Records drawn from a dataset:
=== Section Start ===

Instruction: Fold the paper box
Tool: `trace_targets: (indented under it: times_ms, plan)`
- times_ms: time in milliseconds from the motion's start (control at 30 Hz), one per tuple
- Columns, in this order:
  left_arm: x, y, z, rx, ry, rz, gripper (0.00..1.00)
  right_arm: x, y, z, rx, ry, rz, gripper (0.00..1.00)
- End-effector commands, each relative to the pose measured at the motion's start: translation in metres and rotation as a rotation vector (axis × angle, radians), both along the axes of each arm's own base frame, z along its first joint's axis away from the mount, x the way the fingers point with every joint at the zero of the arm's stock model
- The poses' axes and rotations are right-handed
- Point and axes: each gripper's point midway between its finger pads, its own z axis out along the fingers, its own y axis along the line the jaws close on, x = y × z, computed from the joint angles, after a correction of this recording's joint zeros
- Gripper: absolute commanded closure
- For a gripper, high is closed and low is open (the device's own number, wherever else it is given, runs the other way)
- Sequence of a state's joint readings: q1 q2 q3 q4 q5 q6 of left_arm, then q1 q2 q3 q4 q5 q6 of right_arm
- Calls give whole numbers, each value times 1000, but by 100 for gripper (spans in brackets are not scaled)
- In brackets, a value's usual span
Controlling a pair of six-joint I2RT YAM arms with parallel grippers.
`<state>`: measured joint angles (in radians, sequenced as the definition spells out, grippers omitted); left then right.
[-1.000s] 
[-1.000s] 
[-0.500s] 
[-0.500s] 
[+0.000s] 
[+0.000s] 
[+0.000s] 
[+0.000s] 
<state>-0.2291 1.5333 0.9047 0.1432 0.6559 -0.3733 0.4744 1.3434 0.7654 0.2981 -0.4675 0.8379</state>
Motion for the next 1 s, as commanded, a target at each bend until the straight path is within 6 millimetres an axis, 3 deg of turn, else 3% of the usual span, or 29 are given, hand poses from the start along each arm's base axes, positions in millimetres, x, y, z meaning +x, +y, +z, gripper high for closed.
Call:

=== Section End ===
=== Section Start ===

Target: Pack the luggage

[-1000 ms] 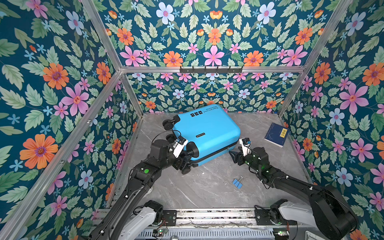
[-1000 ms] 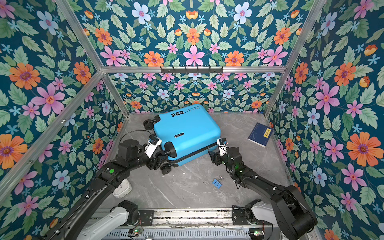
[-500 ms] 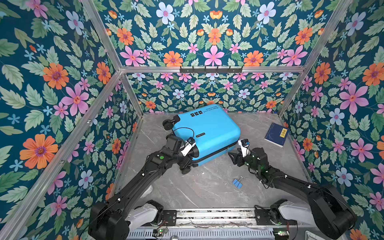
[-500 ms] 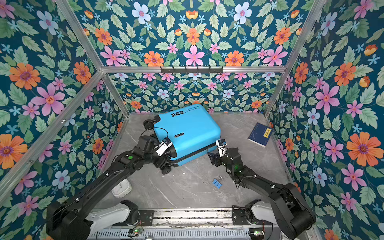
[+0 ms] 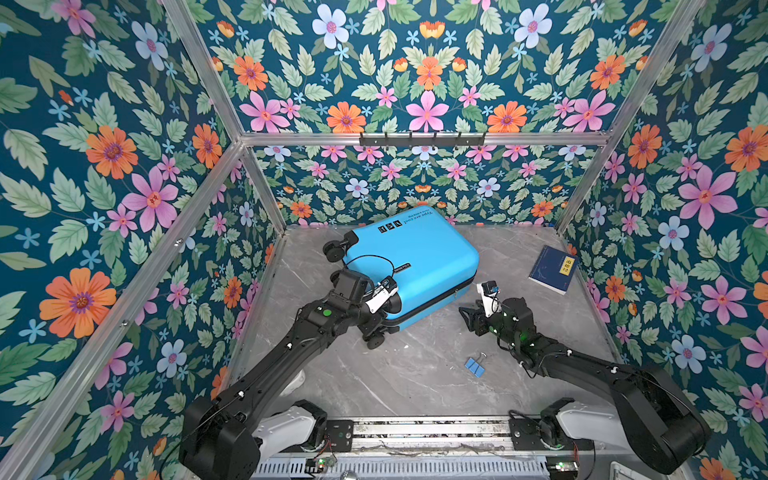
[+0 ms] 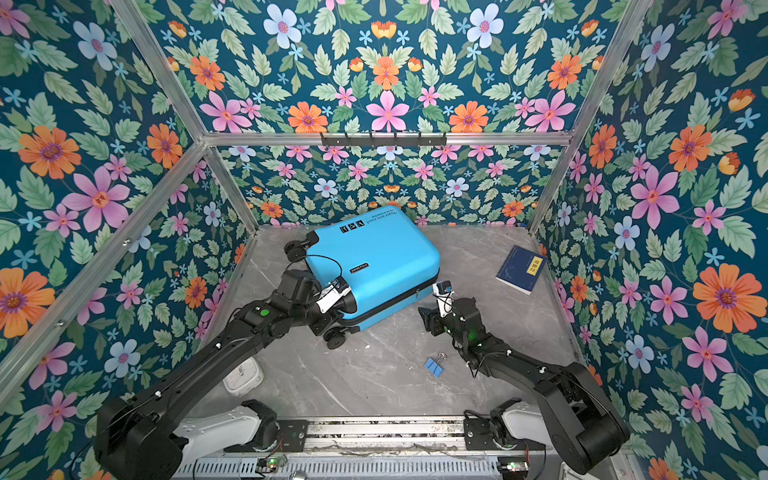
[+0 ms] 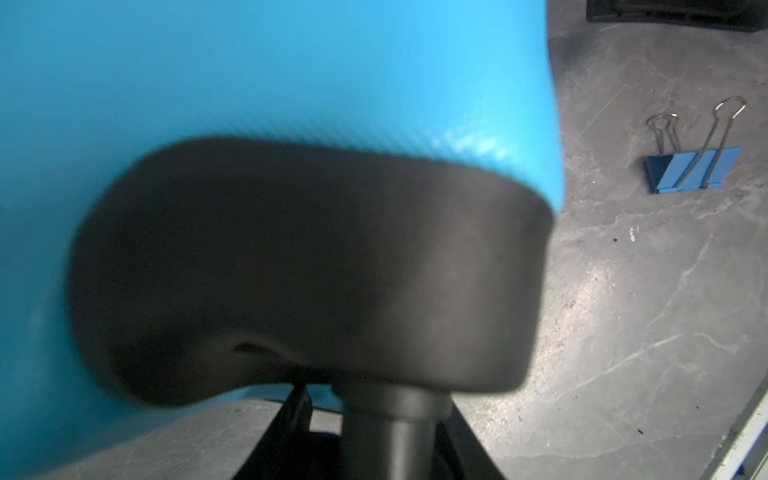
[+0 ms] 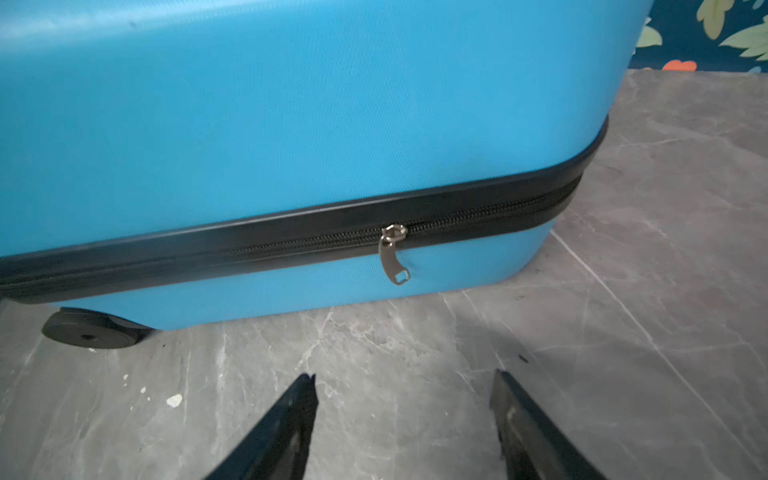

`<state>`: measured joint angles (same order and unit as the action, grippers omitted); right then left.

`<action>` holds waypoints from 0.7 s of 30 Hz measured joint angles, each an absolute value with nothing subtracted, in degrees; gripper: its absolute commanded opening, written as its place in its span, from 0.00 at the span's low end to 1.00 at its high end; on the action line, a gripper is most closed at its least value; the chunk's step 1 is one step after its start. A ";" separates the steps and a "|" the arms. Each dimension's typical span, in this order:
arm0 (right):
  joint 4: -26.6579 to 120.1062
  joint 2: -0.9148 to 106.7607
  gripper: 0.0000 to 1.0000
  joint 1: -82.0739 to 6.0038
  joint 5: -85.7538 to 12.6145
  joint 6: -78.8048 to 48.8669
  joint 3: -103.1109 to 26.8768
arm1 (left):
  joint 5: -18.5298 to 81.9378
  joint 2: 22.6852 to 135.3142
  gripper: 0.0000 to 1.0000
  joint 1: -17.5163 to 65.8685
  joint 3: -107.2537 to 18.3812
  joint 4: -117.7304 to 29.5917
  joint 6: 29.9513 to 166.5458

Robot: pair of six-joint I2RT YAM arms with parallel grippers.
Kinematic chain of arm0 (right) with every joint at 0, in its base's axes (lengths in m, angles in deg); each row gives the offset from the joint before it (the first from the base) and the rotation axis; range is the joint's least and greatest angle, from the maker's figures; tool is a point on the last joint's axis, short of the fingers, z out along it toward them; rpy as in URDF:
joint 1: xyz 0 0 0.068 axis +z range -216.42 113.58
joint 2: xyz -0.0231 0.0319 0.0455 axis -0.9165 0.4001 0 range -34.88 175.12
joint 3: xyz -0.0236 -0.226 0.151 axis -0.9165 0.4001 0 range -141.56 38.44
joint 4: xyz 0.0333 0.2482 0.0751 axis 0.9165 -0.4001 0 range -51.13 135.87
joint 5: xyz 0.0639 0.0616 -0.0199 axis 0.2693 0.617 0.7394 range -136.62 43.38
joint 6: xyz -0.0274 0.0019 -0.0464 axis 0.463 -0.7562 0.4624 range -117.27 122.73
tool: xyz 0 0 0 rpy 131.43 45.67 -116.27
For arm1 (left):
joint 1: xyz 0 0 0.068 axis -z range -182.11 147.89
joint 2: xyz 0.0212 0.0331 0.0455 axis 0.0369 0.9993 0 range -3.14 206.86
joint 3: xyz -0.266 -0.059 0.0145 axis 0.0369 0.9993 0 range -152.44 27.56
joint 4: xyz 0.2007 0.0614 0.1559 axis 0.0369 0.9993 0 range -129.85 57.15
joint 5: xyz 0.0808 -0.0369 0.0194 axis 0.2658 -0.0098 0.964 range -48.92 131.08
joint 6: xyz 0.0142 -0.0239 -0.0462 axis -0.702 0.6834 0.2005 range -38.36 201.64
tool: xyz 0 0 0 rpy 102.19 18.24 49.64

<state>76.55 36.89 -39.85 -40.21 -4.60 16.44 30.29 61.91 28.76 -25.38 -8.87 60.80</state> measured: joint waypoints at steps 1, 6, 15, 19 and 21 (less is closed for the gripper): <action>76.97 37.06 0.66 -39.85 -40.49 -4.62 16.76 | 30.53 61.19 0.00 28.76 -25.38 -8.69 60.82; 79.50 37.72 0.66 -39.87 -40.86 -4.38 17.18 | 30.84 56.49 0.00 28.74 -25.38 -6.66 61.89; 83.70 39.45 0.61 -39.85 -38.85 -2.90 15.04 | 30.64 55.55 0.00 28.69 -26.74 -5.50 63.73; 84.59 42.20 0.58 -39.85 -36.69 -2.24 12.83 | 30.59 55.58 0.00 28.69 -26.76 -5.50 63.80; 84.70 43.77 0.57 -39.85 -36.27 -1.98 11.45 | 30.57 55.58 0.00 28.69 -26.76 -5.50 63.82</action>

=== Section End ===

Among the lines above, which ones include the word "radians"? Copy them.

- End-effector commands, each relative to the pose measured at the motion's start: translation in metres and rotation as a rotation vector (axis × angle, radians), both along the axes of each arm's own base frame, z along its first joint's axis away from the mount, x the way the fingers point with every joint at the zero of the arm's stock model
`<state>`: measured joint angles (in radians, sequenced as the definition spells out, grippers omitted); left then right.

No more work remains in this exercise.